> _What is needed_
Lines from the one containing "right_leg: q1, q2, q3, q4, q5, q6" to the end of the data below are to be restated exactly, with both ends included and nothing else.
[Opening Raw data section]
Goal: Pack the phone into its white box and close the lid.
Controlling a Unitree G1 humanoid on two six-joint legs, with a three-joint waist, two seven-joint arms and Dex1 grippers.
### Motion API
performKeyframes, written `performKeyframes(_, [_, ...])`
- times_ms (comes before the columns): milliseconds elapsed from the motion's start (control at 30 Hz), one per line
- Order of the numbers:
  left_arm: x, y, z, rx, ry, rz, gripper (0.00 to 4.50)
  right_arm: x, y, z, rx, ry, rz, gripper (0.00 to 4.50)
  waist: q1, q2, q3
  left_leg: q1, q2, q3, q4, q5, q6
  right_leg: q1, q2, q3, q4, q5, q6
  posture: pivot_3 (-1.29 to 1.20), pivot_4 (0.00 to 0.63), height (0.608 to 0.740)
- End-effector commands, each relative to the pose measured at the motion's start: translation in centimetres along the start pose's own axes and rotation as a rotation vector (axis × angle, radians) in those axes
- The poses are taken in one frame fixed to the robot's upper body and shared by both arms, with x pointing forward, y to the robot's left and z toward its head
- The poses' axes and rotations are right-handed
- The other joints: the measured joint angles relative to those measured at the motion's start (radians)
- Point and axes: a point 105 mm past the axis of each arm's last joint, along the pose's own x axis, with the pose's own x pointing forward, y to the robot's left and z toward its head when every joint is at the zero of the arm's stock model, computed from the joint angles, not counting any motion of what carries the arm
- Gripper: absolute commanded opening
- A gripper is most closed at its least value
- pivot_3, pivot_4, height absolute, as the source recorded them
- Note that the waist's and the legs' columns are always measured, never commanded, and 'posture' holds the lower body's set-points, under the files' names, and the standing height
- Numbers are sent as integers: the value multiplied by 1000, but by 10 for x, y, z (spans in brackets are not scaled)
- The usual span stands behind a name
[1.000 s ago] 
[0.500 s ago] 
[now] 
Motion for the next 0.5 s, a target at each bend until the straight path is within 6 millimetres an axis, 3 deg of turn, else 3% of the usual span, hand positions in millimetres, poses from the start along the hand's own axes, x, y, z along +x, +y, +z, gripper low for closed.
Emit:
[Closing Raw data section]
> _Output_
  right_leg: q1, q2, q3, q4, q5, q6
  posture: pivot_3 (-1.29 to 1.20), pivot_4 (0.00 to 0.63), height (0.608 to 0.740)
- End-effector commands, each relative to the pose measured at the motion's start: translation in centimetres along the start pose's own axes and rotation as a rotation vector (axis × angle, radians) in those axes
- The poses are taken in one frame fixed to the robot's upper body and shared by both arms, with x pointing forward, y to the robot's left and z toward its head
- The poses' axes and rotations are right-handed
- The other joints: the measured joint angles relative to those measured at the motion's start (radians)
- Point and axes: a point 105 mm past the axis of each arm's last joint, along the pose's own x axis, with the pose's own x pointing forward, y to the robot's left and z toward its head when every joint is at the zero of the arm's stock model, computed from the joint angles, not counting any motion of what carries the arm
- Gripper: absolute commanded opening
- A gripper is most closed at its least value
- pivot_3, pivot_4, height absolute, as the source recorded them
- Note that the waist's and the legs' columns are always measured, never commanded, and 'posture' holds the lower body's set-points, under the files' names, and the standing height
- Numbers are sent as integers: the value multiplied by 1000, but by 10 for x, y, z (spans in brackets are not scaled)
- The usual span stands behind a name
[1.000 s ago] 
[0.500 s ago] 
[now] 
Motion for the next 0.5 s, a target at each bend until the straight path is within 6 millimetres an axis, 3 deg of turn, else 3% of the usual span, hand positions in millimetres, poses from the start along the hand's own axes, x, y, z along +x, +y, +z, gripper low for closed.
Emit:

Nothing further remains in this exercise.